The invention will be further described below in conjunction with embodiment:
Embodiment 1, and this low-grade magnesite prepares high purity magnesium hydroxide and method of magnesium oxide carries out in the steps below:
Get 1000g magnesite, 950 ℃ of lower calcining 3h(burning mistake rates are 47.5% in calcining furnace), reclaim the carbonic acid gas that calcining and decomposing goes out; The light-burned ore reduction of magnesite with after the calcining is finely ground to 200 order to 300 purpose light burnt powder powder; Add entry 980ml in the light burnt powder powder and stir, be mixed with concentration and be 35% light burnt powder slurry, get the ammonium chloride that quality is 1150g, add entry 2500ml and stirring and dissolving, be mixed with 25% ammonium chloride solution; Light burnt powder slurry and ammonium chloride solution react in the enamel still that stirs and heat, and temperature of reaction is 105 ℃, and the reaction times is 3h, the ammonia that generates in the reaction process, magnesium chloride and calcium chloride, and Ammonia recovery also is condensed into ammoniacal liquor; The carbonic acid gas that reclaims, ammoniacal liquor and calcium chloride generate calcium carbonate at the stainless steel cauldron internal reaction, after removing calcium carbonate, obtain magnesium chloride solution, in with the stainless steel cauldron that stirs and heat, generate magnesium hydroxide with ammoniacal liquor and magnesium chloride solution, temperature of reaction is 80 ℃, reaction and digestion time are 1.5h, and ammonia volume is excessive 30%, and the magnesium hydroxide of generation adopts 80 ℃ of hot washes, be specially the original position countercurrent washing three times, pulping and washing once, again original position washing once, the moisture magnesium hydroxide that obtains is at 130 ℃ of lower dry 3h, then at 600 ℃ of lower calcining 2h, obtain high-purity magnesium oxide, gained high purity magnesium hydroxide quality is 410g, and purity is 99.38%, gained high-purity magnesium oxide quality is 280g, and purity is 99. 17%.Ammonium chloride is technical grade, content〉99%.
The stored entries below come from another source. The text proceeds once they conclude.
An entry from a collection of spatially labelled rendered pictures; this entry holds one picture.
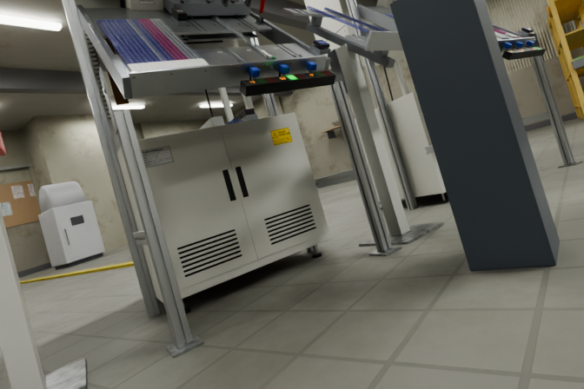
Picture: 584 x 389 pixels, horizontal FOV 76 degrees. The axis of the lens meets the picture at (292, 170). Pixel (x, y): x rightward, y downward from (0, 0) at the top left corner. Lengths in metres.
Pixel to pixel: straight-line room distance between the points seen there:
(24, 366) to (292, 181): 1.00
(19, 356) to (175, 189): 0.61
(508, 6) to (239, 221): 8.89
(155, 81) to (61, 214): 6.69
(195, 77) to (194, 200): 0.45
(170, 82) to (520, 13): 9.02
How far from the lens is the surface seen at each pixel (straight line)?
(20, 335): 1.19
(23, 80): 7.60
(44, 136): 10.04
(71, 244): 7.72
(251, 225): 1.45
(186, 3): 1.68
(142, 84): 1.12
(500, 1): 9.86
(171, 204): 1.37
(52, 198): 7.87
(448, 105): 0.99
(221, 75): 1.19
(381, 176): 1.57
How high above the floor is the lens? 0.33
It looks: 2 degrees up
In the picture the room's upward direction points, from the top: 16 degrees counter-clockwise
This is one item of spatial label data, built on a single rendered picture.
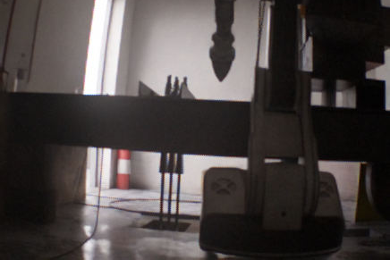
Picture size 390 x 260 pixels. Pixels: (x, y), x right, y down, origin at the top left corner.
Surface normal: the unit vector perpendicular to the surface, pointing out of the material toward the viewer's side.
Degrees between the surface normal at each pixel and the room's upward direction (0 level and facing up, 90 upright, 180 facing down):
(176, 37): 90
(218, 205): 38
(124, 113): 90
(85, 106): 90
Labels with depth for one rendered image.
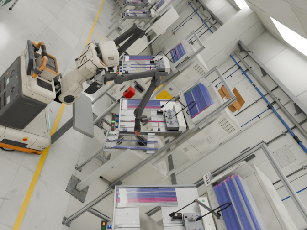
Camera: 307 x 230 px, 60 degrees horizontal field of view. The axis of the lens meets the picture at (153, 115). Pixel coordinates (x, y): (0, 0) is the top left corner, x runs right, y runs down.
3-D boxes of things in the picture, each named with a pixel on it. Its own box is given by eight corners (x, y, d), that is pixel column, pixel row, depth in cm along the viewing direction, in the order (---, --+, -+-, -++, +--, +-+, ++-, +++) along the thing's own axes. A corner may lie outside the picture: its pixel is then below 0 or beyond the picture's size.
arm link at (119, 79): (156, 66, 255) (161, 69, 247) (157, 80, 261) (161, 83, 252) (111, 73, 240) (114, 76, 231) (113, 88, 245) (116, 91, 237)
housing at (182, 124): (177, 136, 303) (179, 126, 295) (172, 112, 343) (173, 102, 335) (184, 136, 304) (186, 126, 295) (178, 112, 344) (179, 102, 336)
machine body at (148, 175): (96, 177, 329) (132, 151, 308) (101, 141, 387) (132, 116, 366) (133, 200, 360) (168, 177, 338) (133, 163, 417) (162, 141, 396)
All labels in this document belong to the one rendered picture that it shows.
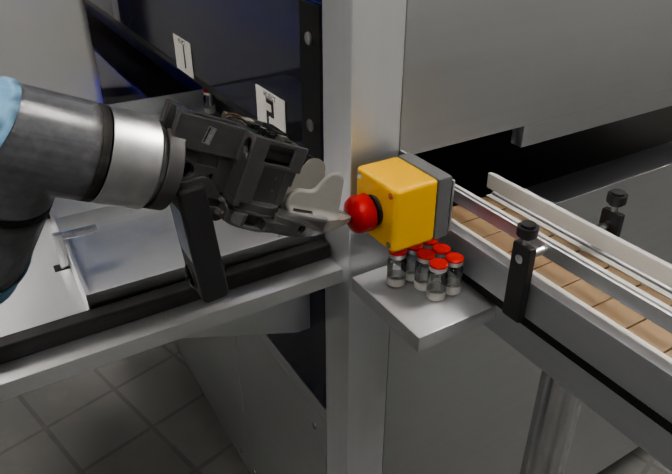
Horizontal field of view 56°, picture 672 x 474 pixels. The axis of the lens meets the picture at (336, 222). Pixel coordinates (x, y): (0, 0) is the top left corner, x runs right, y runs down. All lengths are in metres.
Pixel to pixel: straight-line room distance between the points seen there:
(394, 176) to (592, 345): 0.25
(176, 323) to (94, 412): 1.24
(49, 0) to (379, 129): 1.01
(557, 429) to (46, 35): 1.27
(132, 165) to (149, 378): 1.52
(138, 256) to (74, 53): 0.83
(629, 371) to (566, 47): 0.41
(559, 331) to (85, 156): 0.46
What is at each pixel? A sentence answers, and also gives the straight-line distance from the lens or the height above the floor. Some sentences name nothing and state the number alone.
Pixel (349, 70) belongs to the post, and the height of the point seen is 1.12.
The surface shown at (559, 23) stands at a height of 1.14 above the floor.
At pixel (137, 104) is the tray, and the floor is 0.91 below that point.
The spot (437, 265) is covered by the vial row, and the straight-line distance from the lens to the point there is 0.70.
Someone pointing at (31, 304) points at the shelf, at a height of 0.88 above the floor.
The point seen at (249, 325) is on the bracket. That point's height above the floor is 0.77.
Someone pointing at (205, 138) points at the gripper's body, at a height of 1.12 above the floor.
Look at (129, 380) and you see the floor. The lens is 1.98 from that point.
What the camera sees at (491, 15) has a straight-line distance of 0.75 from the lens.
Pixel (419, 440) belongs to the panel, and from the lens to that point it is 1.05.
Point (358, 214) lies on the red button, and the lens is 0.62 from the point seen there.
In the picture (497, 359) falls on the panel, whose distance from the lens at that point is 1.06.
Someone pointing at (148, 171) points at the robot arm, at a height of 1.11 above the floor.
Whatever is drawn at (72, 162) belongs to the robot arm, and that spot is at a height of 1.13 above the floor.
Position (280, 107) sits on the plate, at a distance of 0.81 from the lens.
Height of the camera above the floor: 1.30
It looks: 30 degrees down
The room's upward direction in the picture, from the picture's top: straight up
Embodiment 2, and this low-grade magnesite prepares high purity magnesium hydroxide and method of magnesium oxide carries out in the steps below:
Get 1000g magnesite, 1000 ℃ of lower calcining 3h(burning mistake rates are 49.8% in calcining furnace), reclaim the carbonic acid gas that calcining and decomposing goes out, with the light-burned ore reduction of magnesite after the calcining, be finely ground to-200 purpose light burnt powder powder, add entry 1000ml in the light burnt powder powder and stir, be mixed with concentration and be 35% light burnt powder slurry; Get the ammonium chloride that quality is 1200g; Add entry 3800ml, stirring and dissolving is mixed with 20% ammonium chloride solution; Light burnt powder slurry and ammonium chloride solution react in the enamel still that stirs and heat, and temperature of reaction is 110 ℃, and the reaction times is 3h, generates ammonia, magnesium chloride and calcium chloride in the reaction process, and Ammonia recovery also is condensed into ammoniacal liquor; The carbonic acid gas that reclaims, ammoniacal liquor and calcium chloride generate calcium carbonate at the stainless steel cauldron internal reaction, after removing calcium carbonate, obtain magnesium chloride solution, in with the stainless steel cauldron that stirs and heat, generate magnesium hydroxide with ammoniacal liquor and magnesium chloride solution, temperature of reaction is 85 ℃, reaction and digestion time are 1.5h, ammonia volume is excessive 40%, and the magnesium hydroxide of generation adopts 85 ℃ of hot washes, is specially the original position countercurrent washing three times, pulping and washing once, original position is washed once again, and then the moisture magnesium hydroxide that obtains obtains high-purity magnesium oxide at 650 ℃ of lower calcining 2h at 140 ℃ of lower dry 2h, the high purity magnesium hydroxide quality is 418g, purity is 99.53%, and calcining obtains high-purity magnesium oxide 286g, and purity is 99. 25%.Ammonium chloride is technical grade, content〉99%.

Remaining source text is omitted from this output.